At street level, it’s clear that the 65-foot mural on Girard Avenue in West Philly is of one of the city’s most famous sons, Will Smith.
But in Google Street View, Smith’s face in the painting is blurred beyond recognition — and he’s not the only Philly mural subject getting the abstract-art treatment by Google.
Of a random sampling of 30 Philly murals that included people, about three-quarters had some degree of facial blurring applied in Street View.
In some murals featuring a single individual, like the one of Smith and one of the musician John Coltrane at 29th and Diamond Streets in North Philly, the faces are totally blurred. But in others, like the one on Seventh Street in Northern Liberties of Edgar Allan Poe and one of Octavius V. Catto on Catharine Street in Graduate Hospital, the faces remain fully intact.
Stranger still are instances where multiple people are featured in a mural — but only some of the faces are blurred. The Legendary Dixie Hummingbirds mural on 15th Street in North Philadelphia features all six members of the gospel music group, but only one face gets blurred in Street View.
On Monmouth Street in Kensington, the mural Healing Beings Through Connection features 27 people. The faces that get blurred change depending on which direction it is viewed in Street View.
Google began blurring faces and license plates in Street View in 2008 as questions and concerns about privacy arose. According to Google spokesperson Ben Jose, automatic face-blurring technology is applied to all images in Street View.
So why is Google’s blurring algorithm messing with Philly’s street art?
“In this instance, it appears that our face-blurring feature may be a little overzealous, likely because some of the faces appeared so life-like,” Jose said in an emailed statement.
We knew it! Our murals are just too good.
Jane Golden, executive director of Mural Arts Philadelphia — the organization that’s overseen the creation of most of the city’s 3,600-plus murals — was surprised to learn that faces in some murals were getting blurred in Street View.
“It’s a testament to the high quality of Mural Arts Philadelphia artists that their work is so life-like that the Google program thinks they are real,” she said. “Hopefully they can figure out how to solve the issue so that even those outside of Philadelphia can enjoy our murals around the world.”
With facial blurring algorithms, false positive are possible, Drexel University computer science professor Jeffrey Popyack said.

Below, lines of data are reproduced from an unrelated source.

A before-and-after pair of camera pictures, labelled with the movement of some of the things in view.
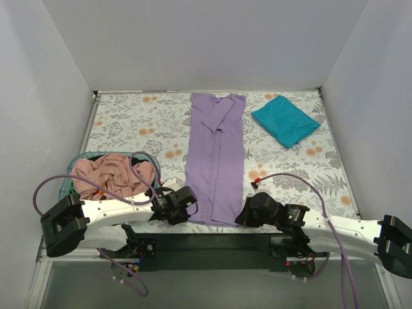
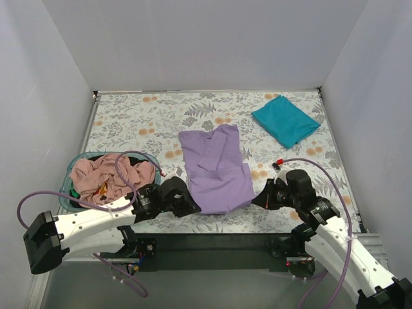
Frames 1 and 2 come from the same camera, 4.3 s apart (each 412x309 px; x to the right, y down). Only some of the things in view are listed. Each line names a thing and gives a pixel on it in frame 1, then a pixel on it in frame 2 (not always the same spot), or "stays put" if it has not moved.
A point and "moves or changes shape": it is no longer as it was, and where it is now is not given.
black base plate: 209,251 stays put
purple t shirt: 215,158 moves or changes shape
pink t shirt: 113,171 stays put
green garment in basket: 73,192 stays put
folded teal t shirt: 284,122 stays put
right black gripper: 250,212 to 268,196
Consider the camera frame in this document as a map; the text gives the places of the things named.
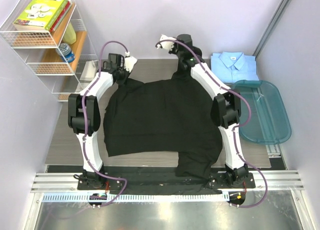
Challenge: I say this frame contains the folded light blue shirt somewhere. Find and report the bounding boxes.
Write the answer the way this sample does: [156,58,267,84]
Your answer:
[210,51,259,84]

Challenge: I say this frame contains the red cover book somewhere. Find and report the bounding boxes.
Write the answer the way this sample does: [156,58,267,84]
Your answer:
[49,0,72,32]

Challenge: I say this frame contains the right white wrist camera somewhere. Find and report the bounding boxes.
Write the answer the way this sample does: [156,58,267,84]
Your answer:
[155,34,177,54]

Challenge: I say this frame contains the green cover book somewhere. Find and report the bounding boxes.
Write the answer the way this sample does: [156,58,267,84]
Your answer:
[13,0,69,31]

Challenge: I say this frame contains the white slotted cable duct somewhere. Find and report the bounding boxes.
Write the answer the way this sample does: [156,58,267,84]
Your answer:
[42,192,230,203]

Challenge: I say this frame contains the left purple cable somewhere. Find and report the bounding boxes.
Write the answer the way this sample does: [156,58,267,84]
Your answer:
[82,41,131,206]

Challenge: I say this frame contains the black long sleeve shirt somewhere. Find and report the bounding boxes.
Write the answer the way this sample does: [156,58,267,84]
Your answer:
[103,72,223,179]

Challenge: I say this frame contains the teal plastic tray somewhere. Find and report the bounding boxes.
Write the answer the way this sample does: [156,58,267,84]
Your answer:
[233,80,292,145]

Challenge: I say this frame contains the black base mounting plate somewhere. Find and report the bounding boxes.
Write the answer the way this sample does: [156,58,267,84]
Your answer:
[73,167,256,196]

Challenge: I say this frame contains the grey aluminium wall post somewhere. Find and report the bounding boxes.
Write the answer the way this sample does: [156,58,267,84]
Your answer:
[253,0,292,58]

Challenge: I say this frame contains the blue lidded jar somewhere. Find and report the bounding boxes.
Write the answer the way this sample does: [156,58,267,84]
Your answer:
[55,43,75,63]

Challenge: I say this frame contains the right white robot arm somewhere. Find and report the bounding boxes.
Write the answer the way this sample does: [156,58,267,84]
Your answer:
[170,34,249,188]

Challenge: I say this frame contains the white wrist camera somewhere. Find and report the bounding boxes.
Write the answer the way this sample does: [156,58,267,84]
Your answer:
[155,34,177,54]
[124,52,138,73]

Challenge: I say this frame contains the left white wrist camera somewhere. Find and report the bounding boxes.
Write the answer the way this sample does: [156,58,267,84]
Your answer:
[124,52,138,73]

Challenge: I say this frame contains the yellow green bottle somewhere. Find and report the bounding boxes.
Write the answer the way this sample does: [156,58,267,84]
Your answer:
[62,22,77,45]

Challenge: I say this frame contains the white paper booklet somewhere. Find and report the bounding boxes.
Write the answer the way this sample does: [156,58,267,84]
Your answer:
[79,60,98,82]

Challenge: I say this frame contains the white wire shelf rack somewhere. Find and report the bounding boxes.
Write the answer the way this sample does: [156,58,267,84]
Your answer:
[0,0,98,102]

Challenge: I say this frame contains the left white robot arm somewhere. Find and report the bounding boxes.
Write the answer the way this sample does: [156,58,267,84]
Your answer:
[67,51,137,190]

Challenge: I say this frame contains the aluminium frame rail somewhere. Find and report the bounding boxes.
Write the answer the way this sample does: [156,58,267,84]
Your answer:
[31,170,305,193]

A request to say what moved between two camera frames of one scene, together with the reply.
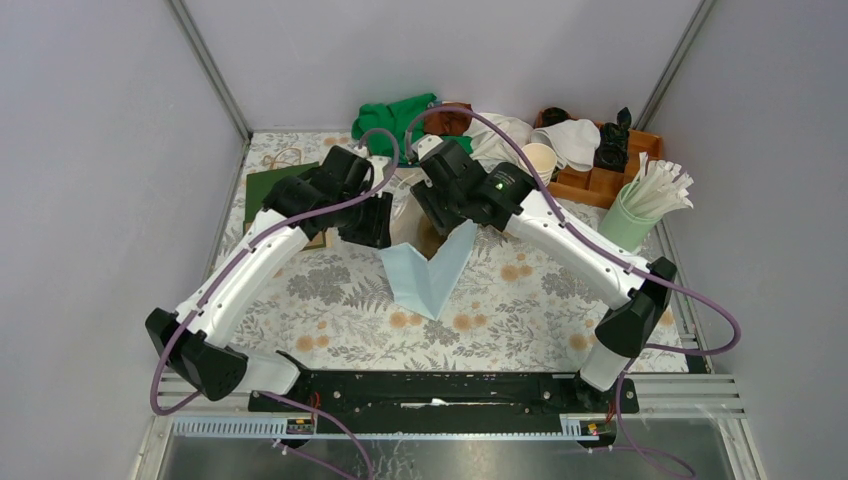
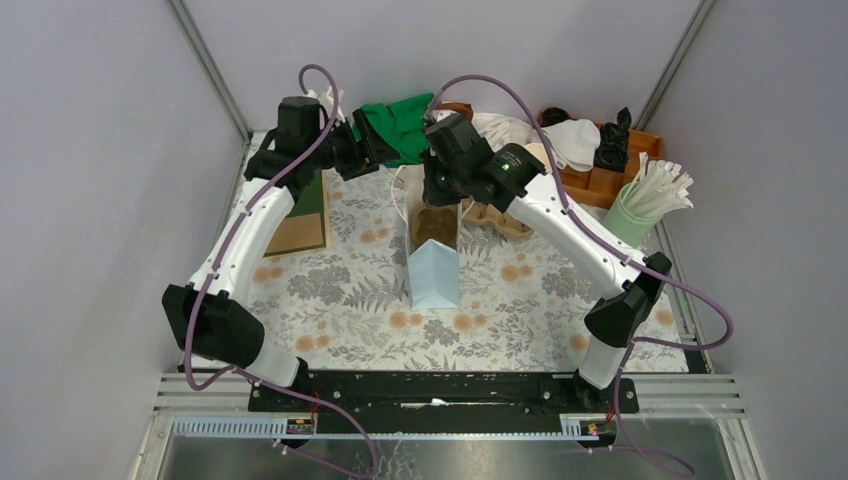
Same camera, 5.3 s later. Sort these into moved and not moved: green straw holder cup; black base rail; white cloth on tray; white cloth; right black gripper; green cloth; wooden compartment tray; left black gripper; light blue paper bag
Moved: right black gripper; light blue paper bag; left black gripper
Not moved: white cloth; wooden compartment tray; black base rail; green straw holder cup; white cloth on tray; green cloth
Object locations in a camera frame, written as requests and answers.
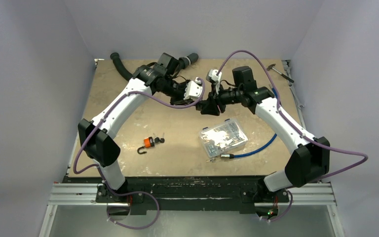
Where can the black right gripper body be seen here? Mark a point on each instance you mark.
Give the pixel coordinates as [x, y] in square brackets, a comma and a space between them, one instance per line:
[216, 99]

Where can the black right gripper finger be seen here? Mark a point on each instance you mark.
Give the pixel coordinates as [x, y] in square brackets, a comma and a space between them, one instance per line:
[211, 108]
[213, 96]

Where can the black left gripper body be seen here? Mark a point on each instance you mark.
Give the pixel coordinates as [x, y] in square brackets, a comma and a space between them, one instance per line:
[175, 89]

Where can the black padlock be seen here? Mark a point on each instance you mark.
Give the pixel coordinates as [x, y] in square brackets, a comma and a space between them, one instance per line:
[200, 105]

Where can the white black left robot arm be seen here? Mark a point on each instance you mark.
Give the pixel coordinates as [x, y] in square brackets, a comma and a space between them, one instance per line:
[155, 80]

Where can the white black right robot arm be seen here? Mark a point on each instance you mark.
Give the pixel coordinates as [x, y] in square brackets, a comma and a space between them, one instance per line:
[308, 160]

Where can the clear plastic parts box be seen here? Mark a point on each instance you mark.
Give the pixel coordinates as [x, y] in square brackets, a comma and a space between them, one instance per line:
[222, 138]

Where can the orange padlock with keys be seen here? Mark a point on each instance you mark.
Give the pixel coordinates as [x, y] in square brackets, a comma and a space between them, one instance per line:
[150, 142]

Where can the small hammer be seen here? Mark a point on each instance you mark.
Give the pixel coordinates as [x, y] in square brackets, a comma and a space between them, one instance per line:
[271, 67]

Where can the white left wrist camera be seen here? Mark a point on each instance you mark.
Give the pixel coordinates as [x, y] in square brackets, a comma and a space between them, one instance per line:
[194, 89]

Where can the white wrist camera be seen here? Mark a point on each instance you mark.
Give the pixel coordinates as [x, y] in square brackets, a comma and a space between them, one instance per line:
[194, 89]
[214, 77]

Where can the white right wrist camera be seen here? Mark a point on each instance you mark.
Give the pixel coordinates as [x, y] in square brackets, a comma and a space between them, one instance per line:
[214, 77]

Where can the black aluminium base frame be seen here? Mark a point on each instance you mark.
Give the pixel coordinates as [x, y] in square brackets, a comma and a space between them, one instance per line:
[189, 194]

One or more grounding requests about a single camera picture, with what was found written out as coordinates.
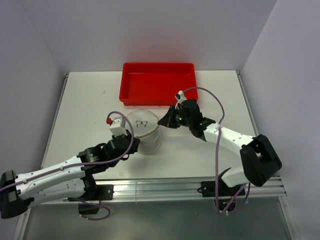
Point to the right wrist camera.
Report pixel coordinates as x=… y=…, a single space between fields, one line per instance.
x=180 y=97

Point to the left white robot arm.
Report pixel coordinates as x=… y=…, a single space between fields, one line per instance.
x=72 y=179

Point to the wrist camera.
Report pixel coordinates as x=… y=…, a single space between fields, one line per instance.
x=180 y=97
x=117 y=126

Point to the white mesh laundry bag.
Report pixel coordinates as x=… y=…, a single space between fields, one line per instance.
x=146 y=129

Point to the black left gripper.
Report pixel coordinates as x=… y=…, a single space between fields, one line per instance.
x=131 y=137

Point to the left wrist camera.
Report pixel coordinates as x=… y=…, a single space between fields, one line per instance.
x=117 y=126

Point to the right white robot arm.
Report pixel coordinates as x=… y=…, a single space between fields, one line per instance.
x=259 y=160

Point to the aluminium rail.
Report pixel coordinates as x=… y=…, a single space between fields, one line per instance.
x=153 y=190

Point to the red plastic tray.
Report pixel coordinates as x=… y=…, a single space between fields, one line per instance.
x=155 y=83

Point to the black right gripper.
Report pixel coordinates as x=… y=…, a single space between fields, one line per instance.
x=168 y=120

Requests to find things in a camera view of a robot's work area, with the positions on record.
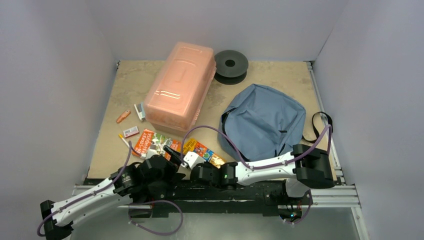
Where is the blue backpack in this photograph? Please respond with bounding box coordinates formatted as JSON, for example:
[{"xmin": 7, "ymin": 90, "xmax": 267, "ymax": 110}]
[{"xmin": 217, "ymin": 84, "xmax": 306, "ymax": 162}]

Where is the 130-Storey Treehouse orange book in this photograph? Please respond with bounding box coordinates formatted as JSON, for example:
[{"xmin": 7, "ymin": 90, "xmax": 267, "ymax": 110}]
[{"xmin": 183, "ymin": 138, "xmax": 227, "ymax": 169}]

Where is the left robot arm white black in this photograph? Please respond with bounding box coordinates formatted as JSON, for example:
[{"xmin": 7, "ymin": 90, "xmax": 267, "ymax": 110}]
[{"xmin": 36, "ymin": 146, "xmax": 185, "ymax": 240}]

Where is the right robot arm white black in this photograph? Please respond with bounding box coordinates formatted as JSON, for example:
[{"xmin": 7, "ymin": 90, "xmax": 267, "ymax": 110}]
[{"xmin": 183, "ymin": 144, "xmax": 335, "ymax": 204}]

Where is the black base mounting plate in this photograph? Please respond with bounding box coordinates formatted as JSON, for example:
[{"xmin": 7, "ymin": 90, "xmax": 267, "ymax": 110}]
[{"xmin": 82, "ymin": 178, "xmax": 306, "ymax": 219}]

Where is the orange green Treehouse book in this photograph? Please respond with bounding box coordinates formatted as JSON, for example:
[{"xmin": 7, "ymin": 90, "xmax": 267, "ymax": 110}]
[{"xmin": 132, "ymin": 129, "xmax": 181, "ymax": 160}]

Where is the small red white box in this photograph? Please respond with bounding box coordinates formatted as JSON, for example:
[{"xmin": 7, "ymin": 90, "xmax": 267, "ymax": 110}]
[{"xmin": 123, "ymin": 126, "xmax": 140, "ymax": 139}]

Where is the yellow white pencil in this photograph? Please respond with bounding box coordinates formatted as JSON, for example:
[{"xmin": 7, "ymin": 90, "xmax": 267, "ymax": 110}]
[{"xmin": 118, "ymin": 134, "xmax": 142, "ymax": 158}]

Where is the pink translucent plastic box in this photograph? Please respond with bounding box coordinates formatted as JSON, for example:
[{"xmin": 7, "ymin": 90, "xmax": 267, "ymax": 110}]
[{"xmin": 143, "ymin": 42, "xmax": 216, "ymax": 135}]

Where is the black filament spool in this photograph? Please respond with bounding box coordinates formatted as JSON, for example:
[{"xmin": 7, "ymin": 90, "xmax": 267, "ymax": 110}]
[{"xmin": 214, "ymin": 50, "xmax": 249, "ymax": 85}]

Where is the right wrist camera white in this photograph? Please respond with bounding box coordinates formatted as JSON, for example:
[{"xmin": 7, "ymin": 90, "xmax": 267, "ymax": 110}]
[{"xmin": 181, "ymin": 151, "xmax": 206, "ymax": 170}]

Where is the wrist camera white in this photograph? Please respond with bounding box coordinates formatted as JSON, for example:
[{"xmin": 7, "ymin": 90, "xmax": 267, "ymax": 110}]
[
  {"xmin": 181, "ymin": 151, "xmax": 206, "ymax": 170},
  {"xmin": 144, "ymin": 149, "xmax": 161, "ymax": 160}
]

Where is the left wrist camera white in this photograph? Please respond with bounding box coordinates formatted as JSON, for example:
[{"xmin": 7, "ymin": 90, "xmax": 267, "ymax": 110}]
[{"xmin": 144, "ymin": 149, "xmax": 161, "ymax": 160}]

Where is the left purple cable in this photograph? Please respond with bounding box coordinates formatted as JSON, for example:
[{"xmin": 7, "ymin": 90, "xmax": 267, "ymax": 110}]
[{"xmin": 37, "ymin": 141, "xmax": 184, "ymax": 237}]

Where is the aluminium frame rail right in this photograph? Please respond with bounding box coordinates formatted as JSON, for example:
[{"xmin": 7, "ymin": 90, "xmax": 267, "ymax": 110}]
[{"xmin": 306, "ymin": 61, "xmax": 346, "ymax": 186}]

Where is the aluminium frame rail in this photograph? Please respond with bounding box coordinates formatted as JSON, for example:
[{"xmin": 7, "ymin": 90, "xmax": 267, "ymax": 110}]
[
  {"xmin": 71, "ymin": 185, "xmax": 369, "ymax": 240},
  {"xmin": 306, "ymin": 61, "xmax": 346, "ymax": 186}
]

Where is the aluminium frame rail front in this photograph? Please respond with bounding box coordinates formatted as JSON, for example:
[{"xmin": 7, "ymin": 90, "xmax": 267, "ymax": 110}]
[{"xmin": 71, "ymin": 185, "xmax": 369, "ymax": 240}]

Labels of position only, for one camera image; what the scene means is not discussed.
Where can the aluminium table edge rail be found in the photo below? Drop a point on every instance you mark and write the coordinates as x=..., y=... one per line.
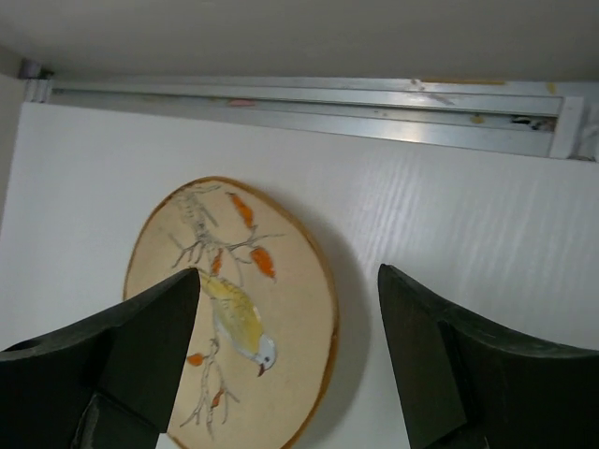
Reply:
x=556, y=120

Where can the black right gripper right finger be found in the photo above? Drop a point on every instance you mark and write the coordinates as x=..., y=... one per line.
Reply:
x=465, y=381

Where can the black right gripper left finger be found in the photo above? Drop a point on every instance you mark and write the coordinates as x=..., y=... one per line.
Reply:
x=107, y=381

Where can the cream round bird plate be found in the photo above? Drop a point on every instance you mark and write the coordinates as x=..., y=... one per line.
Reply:
x=265, y=340

“Of course, the technology isn’t perfect, so it’s likely to miss some faces and misidentify other things as faces,” he said. “A good sanity check on what level of precision to expect can be found by uploading pictures to Facebook. They’re pretty good at isolating faces in a picture and either identifying the subjects or asking you to do so. But upload a group picture, and they often miss some faces, too.”
Indeed, the images of people in Philly’s murals aren’t the only things Google Street View has misidentified as a human.
In 2016, a Street View user discovered that the site had blurred out the face of a cow in Cambridge, England, “to protect its identity,” according to the cheeky headline on one British news site.